La légitimité de ce constat, émane du comportement de l’enseignant E4A, en achevant sa séance de production orale, cet enseignant préconise aux apprenants d’aller vers la rubrique « je vais vers l’expression écrite», où ils vont essayer de reformuler et récapituler sous forme d’un résumé scriptural. Ce résumé sera oralisé par une lecture à haute voix; une démarche, que nous pensons, n’engage pas l’ensemble de la personne et focalise l’attention sur le débit, l’articulation ou les mouvements du regard.

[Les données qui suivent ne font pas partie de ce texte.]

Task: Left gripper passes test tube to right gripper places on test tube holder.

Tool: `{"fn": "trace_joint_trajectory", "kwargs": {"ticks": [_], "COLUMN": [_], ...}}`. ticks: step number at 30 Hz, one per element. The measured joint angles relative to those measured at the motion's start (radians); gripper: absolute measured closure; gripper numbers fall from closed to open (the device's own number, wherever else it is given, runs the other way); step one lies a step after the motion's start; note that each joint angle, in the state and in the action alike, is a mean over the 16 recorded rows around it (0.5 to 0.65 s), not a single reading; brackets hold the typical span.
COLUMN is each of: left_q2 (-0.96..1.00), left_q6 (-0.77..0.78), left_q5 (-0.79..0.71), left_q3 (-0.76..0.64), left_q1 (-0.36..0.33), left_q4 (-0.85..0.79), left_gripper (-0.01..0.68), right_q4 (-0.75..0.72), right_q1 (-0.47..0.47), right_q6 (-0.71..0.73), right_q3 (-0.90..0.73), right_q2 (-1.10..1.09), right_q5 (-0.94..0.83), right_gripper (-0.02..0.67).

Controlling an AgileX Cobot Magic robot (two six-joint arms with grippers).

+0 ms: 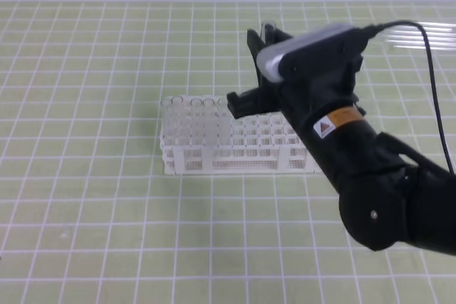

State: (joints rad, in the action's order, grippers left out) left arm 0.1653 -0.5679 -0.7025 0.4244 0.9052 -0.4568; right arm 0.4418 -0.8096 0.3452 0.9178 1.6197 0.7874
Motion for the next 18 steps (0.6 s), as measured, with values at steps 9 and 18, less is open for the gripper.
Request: {"fn": "trace_joint_trajectory", "kwargs": {"ticks": [9, 18], "left_q2": [-0.001, -0.002], "left_q6": [0.000, 0.000], "left_q5": [-0.003, -0.003], "left_q3": [0.000, 0.000], "left_q1": [0.000, 0.000], "left_q4": [0.001, 0.001], "left_gripper": [0.671, 0.671], "right_q4": [-0.049, -0.115], "right_q1": [0.000, 0.000], "right_q6": [-0.068, -0.084], "right_q3": [-0.036, -0.036], "right_q2": [0.043, 0.087], "right_q5": [0.058, 0.076], "right_gripper": [0.550, 0.550]}}
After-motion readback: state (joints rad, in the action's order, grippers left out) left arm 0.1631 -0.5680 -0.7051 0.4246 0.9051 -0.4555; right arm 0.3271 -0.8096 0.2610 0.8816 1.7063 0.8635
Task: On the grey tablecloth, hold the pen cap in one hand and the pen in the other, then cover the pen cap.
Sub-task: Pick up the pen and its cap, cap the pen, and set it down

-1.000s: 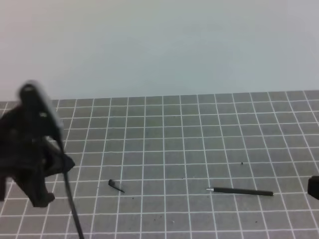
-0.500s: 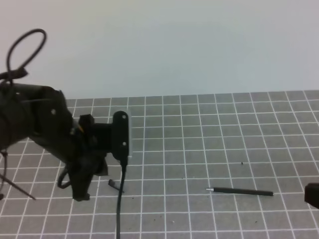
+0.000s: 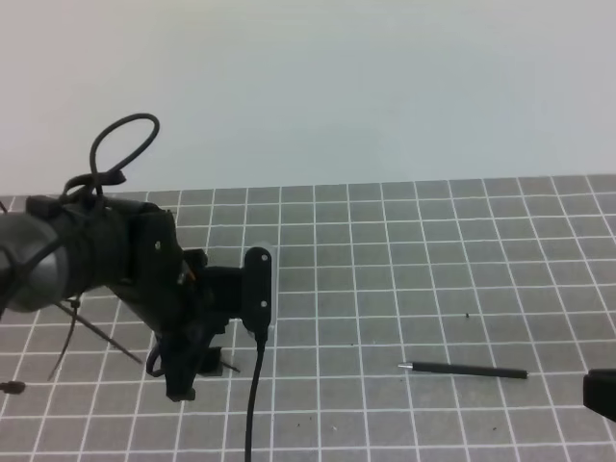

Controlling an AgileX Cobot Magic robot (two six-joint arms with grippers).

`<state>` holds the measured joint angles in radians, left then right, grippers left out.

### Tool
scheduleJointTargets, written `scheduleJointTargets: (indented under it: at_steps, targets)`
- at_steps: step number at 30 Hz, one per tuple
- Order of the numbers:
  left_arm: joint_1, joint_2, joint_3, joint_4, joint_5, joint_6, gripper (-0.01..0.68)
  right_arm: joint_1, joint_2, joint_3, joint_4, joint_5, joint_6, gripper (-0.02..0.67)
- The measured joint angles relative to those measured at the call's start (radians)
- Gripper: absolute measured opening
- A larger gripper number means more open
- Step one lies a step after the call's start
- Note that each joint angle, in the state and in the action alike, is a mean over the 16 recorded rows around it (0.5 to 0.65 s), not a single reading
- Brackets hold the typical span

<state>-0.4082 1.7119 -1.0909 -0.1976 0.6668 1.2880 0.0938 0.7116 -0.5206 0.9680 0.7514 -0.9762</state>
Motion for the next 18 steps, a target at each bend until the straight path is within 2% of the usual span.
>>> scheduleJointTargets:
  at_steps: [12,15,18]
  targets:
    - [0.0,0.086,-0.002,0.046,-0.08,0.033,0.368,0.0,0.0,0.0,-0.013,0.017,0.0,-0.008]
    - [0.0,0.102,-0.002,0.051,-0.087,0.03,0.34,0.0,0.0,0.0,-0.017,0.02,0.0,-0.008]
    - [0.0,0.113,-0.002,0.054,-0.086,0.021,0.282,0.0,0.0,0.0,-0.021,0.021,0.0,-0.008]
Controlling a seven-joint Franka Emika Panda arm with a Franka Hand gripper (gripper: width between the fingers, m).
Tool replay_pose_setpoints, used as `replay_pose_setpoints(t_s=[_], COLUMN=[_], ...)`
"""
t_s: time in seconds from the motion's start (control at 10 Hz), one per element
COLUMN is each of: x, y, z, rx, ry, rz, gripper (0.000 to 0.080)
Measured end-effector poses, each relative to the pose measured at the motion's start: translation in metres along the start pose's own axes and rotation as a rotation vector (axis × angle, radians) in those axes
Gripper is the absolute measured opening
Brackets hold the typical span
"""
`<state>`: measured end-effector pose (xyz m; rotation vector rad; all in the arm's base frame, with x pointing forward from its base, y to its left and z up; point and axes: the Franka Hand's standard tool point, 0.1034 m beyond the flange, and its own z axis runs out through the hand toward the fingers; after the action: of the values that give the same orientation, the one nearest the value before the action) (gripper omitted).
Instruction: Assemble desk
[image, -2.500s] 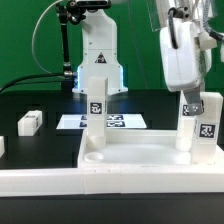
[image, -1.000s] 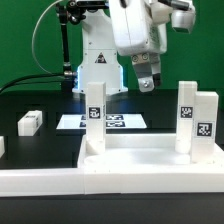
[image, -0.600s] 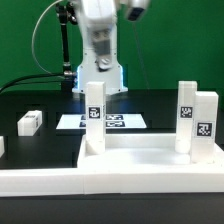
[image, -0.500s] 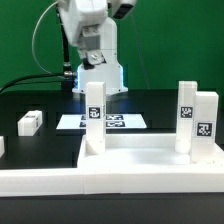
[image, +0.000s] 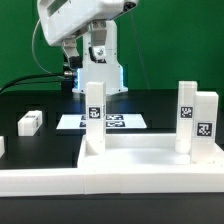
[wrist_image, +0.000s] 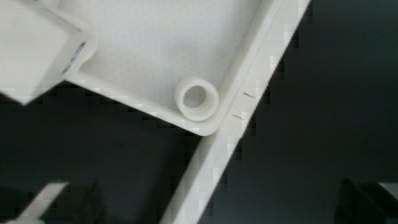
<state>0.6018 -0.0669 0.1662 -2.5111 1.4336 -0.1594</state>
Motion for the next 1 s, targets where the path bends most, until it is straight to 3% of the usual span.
replay_pose_setpoints(t_s=[0.3, 0.6, 0.7, 1.0], x=[0.015, 0.043, 0.048, 0.044], y=[0.048, 0.128, 0.14, 0.141], z=[0.001, 0.008, 0.01, 0.012], rx=[-0.021, -0.07, -0.083, -0.084], ry=[-0.003, -0.025, -0.023, -0.055], rz=[-0.289, -0.635, -0.687, -0.716], gripper=[0.0649, 0.0649, 0.0649, 0.0649])
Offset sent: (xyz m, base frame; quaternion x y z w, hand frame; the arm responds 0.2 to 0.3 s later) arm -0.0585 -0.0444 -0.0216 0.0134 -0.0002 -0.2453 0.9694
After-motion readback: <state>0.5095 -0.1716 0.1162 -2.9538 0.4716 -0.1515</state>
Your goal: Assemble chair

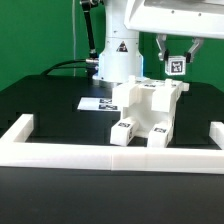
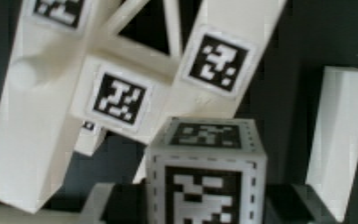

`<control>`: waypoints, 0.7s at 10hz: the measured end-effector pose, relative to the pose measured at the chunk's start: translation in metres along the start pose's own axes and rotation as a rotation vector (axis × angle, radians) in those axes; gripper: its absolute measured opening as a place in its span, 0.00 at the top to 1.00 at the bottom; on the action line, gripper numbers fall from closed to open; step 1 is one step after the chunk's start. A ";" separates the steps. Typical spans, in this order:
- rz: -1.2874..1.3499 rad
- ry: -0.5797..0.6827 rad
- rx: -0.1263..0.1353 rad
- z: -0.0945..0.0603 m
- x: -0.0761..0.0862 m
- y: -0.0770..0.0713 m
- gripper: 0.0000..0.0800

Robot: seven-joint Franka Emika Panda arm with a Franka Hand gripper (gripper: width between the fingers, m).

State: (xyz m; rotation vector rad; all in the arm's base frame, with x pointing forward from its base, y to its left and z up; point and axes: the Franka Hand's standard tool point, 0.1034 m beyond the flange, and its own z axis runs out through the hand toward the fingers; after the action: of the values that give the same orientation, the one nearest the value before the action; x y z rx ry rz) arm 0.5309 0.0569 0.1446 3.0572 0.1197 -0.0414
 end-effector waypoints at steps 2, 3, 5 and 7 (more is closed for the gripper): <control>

En outre, cette dernière situation, même si elle utilise un médium oral, présente beaucoup d’analogies avec l’écrit, puisque les apprenants peuvent effacer, recommencer et se réécouter comme ils le font à l’écrit.

4.5.4. Volume horaire

Un autre obstacle à l’enseignement/apprentissage de l’oral est constitué par le temps nécessaire à cet enseignement, à la fois dans le temps des pratiques de classe et dans le travail personnel de l’enseignant.

Dans le temps des pratiques de classe, l’effectif actuel des divisions du moyen, oscillant entre la fourchette (30-35) ne permettra qu’un passage très occasionnel des interactions et des interventions des apprenants. D’autant plus que les enseignants ont l’illusion que, pour que les apprenants réussissent à l’oral, il faut qu’ils participent, or, l’analyse détaillée des prises de parole recueillies lors des séances enregistrées, montre que, dans ce cas, les apprenants ne produisent que des bribes qui s’insèrent dans la parole magistrale de l’enseignant.

Nous ne pouvons dire par ailleurs que les enseignants n’ont jamais pensé à intégrer de façon pleine et entière cette activité dans leur pratique. EIle est ressentie comme une perte de temps pour les enseignants (parler pour ne rien dire).